MIT researchers have come up with a rather ingenious, if unusual method to boost the efficiency of dye sensitised solar cells.
The team at the Massachusetts university found that a bacteria-infecting virus known as M13 is extremely useful in holding together carbon nanotubes in a way that enables them to be successfully used in the circuitry involved in manufacturing solar cell technology.
Attempting to use carbon nanotubes is not something that is necessarily new for those looking into how to improve solar cell efficiency, but so far attempts have come a cropper due to a couple of factors, according to the reaserch team.
One of the main concerns for implementing carbon nanotubes is that they often form as either a semiconducting material, which is ideal for solar cell purposes, or alternatively as metals, which can reduces effectiveness.

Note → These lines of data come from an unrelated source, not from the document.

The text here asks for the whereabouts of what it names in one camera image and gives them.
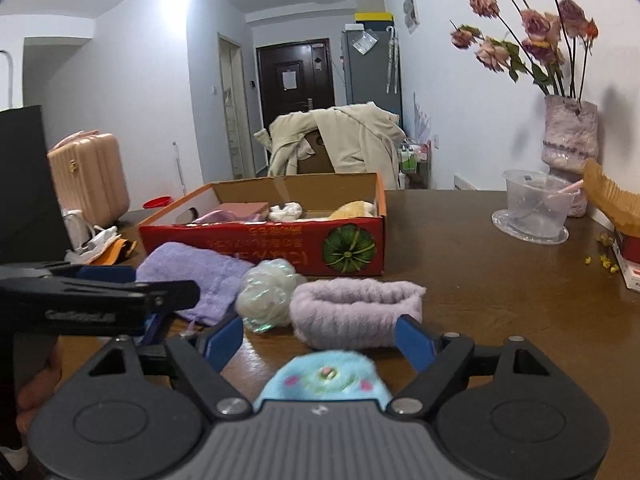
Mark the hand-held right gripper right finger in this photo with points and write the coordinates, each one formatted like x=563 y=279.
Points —
x=414 y=341

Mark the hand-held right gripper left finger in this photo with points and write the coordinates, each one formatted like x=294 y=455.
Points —
x=225 y=338

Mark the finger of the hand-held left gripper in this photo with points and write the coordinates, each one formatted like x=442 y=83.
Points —
x=107 y=272
x=170 y=294

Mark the purple towel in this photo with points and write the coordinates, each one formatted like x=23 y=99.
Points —
x=200 y=270

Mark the red cardboard box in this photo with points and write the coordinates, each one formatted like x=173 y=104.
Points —
x=240 y=242

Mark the pink satin scrunchie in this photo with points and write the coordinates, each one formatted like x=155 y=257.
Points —
x=222 y=217

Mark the blue plush octopus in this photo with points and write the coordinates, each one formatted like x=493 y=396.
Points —
x=325 y=375

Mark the layered pink sponge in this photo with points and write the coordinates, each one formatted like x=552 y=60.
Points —
x=242 y=208

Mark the yellow white plush toy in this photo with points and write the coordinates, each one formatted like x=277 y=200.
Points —
x=352 y=209

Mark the person's left hand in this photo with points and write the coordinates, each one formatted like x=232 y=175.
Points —
x=37 y=380

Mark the orange paper scrap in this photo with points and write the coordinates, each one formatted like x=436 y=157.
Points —
x=117 y=252

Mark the white crumpled plastic bag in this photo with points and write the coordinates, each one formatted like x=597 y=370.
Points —
x=92 y=240

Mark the white mesh bath pouf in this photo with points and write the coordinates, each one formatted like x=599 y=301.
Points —
x=265 y=292

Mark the purple fluffy headband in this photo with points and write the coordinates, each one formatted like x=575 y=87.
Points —
x=350 y=310

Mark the red basin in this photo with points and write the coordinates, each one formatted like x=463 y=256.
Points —
x=157 y=202

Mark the pink suitcase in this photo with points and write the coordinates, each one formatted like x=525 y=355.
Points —
x=90 y=175

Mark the black paper bag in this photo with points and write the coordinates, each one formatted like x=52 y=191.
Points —
x=25 y=185

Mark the white mop stick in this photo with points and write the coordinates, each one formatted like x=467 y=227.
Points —
x=179 y=170

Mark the clear plastic container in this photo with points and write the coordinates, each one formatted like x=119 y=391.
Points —
x=535 y=210

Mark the green white bottle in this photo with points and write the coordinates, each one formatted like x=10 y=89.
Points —
x=408 y=160

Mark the light wooden side door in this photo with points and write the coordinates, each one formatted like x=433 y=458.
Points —
x=235 y=110

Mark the brown cardboard box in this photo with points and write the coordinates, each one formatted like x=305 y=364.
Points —
x=315 y=155

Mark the yellow dried flower bits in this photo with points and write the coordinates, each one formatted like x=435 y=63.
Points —
x=605 y=260

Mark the beige coat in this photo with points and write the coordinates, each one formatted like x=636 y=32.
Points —
x=360 y=135

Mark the pink spoon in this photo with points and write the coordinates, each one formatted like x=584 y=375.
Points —
x=570 y=188

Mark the flat white box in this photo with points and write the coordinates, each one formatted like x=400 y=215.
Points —
x=629 y=275

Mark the white paper notice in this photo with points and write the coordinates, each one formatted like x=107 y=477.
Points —
x=288 y=80

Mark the dark brown entrance door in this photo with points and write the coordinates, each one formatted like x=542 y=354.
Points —
x=295 y=75

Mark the pink textured vase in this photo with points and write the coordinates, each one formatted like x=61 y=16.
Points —
x=570 y=135

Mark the grey refrigerator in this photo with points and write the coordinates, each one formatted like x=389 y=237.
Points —
x=370 y=75

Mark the white folded umbrella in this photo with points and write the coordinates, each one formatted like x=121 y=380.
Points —
x=392 y=60

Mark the plastic bag on refrigerator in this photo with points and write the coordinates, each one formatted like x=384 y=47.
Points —
x=365 y=41

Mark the yellow black box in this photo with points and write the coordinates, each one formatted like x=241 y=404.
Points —
x=372 y=20

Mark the dried pink roses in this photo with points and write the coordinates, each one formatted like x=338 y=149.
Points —
x=535 y=25

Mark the white paper wall decoration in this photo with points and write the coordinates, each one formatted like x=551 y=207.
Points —
x=421 y=117

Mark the wall picture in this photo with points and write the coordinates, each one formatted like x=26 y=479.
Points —
x=411 y=10

And when both varieties of nanotubes are produced they tend to group together making it very tricky to make proper circuits with the two types coming into contact, potentially shorting the circuit.
This means that to use nanotubes in conjunction with titanium oxide, the active layer in dye-sensitised cells and a lightweight alternative to traditional silicon based cells, can therefore be difficult.
But virus professor Angela Belcher and her team were able to successfully incorporate the nanotubes with the TiO2 in a way that lead to a significant improvement in the efficiency of the transfer of light into electricity.
According to the researchers, the technique has meant that the power conversion efficiency has jumped from 8 percent to 10.6 percent, a significant improvement due to the addition of the virus.
This efficiency hike is despite a presence of the bacteria at just 0.1 percent the cell weight, with Belcher stating that “a little biology goes a long way”.
The virus works by binding the carbon nanotubes with its proteins known as peptides, which are effective in keeping them separate, with each virus able to hold five to 10 nanotubes in place with around 300 peptide molecules.
Also, the virus is cleverly engineered with a titanium oxide coating which keeps the material in close proximity to the nanotubes – which carry the electrons generated from the coating material.
Essentially the nanotubes help the electrons that are pushed from the titanium oxide towards a collector, providing a “more direct path to the current collector”.
Belcher told TechEye that the work is inspired by a history of research into the use of biological matter in conjunction with other materials, for example, in the production of batteries.
“Biology in this sense is very useful in grabbing things and putting them together at a molecular level, and this novel method has given a good increase in the efficiency of the solar cell,” she said.
While dye sensitised solar cells are currently short of the efficiency seen in traditional devices, there is an increasing uptake, with firms such as Samsung beginning production of the cell type, and the technology already being commercialised in Korea and Japan.
One of the problems with the material, which offers cheaper production costs and a greater range of colour and transparency over traditional methods, has been that that efficiency has not met the relatively high levels already seen with silicon photovoltaic systems.
If the steps taken by the MIT team are able to be scaled up successfully then it could help increase this cheaper form of solar cell.
Belcher notes, however, that the scaling up of the lab work is not something that is at all trivial, but is hopeful that due to the use of such small amounts of biological material the technique is likely to be compatible with existing production methods.
She also points out to us that the project is at a prototype stage, telling TechEye that the next step will be to make a full scale solar cell with her team over the coming year.
Belcher also says that the team is looking at the ways in which the technology can be used in conjunction with other types of solar cell such as quantum dot and thin film photovoltaic technology.